In the course of that investigation, agents seized a laptop computer
Weiner shared with his wife, Huma Abedin, a longtime Clinton aide who
has already been questioned by the FBI during its investigation. The
bureau found the emails now being examined on this shared device,
which agents obtained some time ago.
This new evidence
relates to how Abedin managed her emails. She maintained four email
accounts—an unclassified State Department account, another on the
clintonemail.com domain and a third on Yahoo.
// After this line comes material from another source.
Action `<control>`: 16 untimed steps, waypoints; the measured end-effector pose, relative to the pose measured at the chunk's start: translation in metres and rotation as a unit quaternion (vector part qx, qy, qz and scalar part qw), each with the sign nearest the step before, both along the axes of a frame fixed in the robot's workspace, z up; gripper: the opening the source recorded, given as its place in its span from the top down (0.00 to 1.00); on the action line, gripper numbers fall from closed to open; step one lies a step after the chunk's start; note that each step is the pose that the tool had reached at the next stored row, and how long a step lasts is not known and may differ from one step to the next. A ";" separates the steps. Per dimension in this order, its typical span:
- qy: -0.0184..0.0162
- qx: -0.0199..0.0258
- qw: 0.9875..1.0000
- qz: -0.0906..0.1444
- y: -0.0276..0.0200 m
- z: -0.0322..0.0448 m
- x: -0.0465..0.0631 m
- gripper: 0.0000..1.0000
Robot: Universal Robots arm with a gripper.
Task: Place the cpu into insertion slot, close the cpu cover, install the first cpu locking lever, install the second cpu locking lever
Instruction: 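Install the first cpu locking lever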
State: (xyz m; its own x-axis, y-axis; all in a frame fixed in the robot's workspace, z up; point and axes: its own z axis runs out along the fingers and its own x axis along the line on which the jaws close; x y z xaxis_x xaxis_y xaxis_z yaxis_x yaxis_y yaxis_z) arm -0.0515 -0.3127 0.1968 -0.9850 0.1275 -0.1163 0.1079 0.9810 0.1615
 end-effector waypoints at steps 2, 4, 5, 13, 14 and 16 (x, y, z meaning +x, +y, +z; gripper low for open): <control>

The fourth was linked
to her husband’s account; she used it to support his activities
when he was running for Congress, investigative records show. Abedin,
who did not know Clinton used a private server for her emails, told
the bureau in an April interview that she used the account on the
clintonemail.com domain only for issues related to the Secretary’s
personal affairs, such as communicating with her friends. For
work-related records, Abedin primarily used the email account
provided to her by the State Department.
Because Clinton
preferred to read documents on paper rather than on a screen, emails
and other files were often printed out and provided to her either at
her office or home, where they were delivered in a diplomatic pouch
by a security agent. Abedin, like many State Department officials,
found the government network technology to be cumbersome, and she had
great trouble printing documents there, investigative records show.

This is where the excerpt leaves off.